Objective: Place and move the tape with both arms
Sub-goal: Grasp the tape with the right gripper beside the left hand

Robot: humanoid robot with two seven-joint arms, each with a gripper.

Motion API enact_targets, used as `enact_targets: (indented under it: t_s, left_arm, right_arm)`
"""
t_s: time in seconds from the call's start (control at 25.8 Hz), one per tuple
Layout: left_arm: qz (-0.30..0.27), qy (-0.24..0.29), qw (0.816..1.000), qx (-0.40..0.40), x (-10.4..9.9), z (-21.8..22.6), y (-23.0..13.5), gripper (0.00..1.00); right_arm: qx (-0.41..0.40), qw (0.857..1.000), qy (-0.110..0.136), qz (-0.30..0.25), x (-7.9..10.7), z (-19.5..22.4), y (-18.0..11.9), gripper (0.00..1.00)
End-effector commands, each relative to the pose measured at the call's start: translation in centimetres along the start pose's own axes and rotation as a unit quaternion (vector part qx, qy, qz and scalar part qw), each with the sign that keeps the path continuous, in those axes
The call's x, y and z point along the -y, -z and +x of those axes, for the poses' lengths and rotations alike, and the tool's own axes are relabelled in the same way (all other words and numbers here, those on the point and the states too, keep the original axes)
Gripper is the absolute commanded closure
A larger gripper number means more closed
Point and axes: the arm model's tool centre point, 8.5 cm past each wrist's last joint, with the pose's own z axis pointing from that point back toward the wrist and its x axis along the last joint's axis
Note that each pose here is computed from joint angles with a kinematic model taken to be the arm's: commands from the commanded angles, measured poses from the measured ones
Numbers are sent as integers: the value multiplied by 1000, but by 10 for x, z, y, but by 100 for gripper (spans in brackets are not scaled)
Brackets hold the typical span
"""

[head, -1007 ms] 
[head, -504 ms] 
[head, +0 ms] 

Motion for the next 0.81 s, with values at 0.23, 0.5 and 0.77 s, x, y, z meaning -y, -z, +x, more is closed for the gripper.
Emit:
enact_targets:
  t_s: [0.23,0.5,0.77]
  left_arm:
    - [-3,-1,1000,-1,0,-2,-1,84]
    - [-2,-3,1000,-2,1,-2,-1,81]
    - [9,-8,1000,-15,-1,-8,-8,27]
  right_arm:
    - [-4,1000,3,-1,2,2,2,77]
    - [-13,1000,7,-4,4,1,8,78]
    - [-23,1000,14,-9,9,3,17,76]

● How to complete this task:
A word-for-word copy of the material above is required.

● Solution to this exercise:
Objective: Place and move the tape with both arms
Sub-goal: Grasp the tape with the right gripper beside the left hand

Robot: humanoid robot with two seven-joint arms, each with a gripper.

Motion API enact_targets, used as `enact_targets: (indented under it: t_s, left_arm, right_arm)`
"""
t_s: time in seconds from the call's start (control at 25.8 Hz), one per tuple
Layout: left_arm: qz (-0.30..0.27), qy (-0.24..0.29), qw (0.816..1.000), qx (-0.40..0.40), x (-10.4..9.9), z (-21.8..22.6), y (-23.0..13.5), gripper (0.00..1.00); right_arm: qx (-0.41..0.40), qw (0.857..1.000), qy (-0.110..0.136), qz (-0.30..0.25), x (-7.9..10.7), z (-19.5..22.4), y (-18.0..11.9), gripper (0.00..1.00)
End-effector commands, each relative to the pose measured at the call's start: translation in centimetres along the start pose's own axes and rotation as a unit quaternion (vector part qx, qy, qz and scalar part qw), each with the sign that keeps the path continuous, in those axes
The call's x, y and z point along the -y, -z and +x of those axes, for the poses' lengths and rotations alike, and the tool's own axes are relabelled in the same way (all other words and numbers here, those on the point and the states too, keep the original axes)
Gripper is the absolute commanded closure
A larger gripper number means more closed
Point and axes: the arm model's tool centre point, 8.5 cm past each wrist's last joint, with the pose's own z axis pointing from that point back toward the wrist and its x axis along the last joint's axis
Note that each pose here is computed from joint angles with a kinematic model taken to be the arm's: commands from the commanded angles, measured poses from the measured ones
Numbers are sent as integers: the value multiplied by 1000, but by 10 for x, z, y, but by 100 for gripper (spans in brackets are not scaled)
Brackets hold the typical span
"""

[head, -1007 ms] 
[head, -504 ms] 
[head, +0 ms] 

Motion for the next 0.81 s, with values at 0.23, 0.5 and 0.77 s, x, y, z meaning -y, -z, +x, more is closed for the gripper.
Emit:
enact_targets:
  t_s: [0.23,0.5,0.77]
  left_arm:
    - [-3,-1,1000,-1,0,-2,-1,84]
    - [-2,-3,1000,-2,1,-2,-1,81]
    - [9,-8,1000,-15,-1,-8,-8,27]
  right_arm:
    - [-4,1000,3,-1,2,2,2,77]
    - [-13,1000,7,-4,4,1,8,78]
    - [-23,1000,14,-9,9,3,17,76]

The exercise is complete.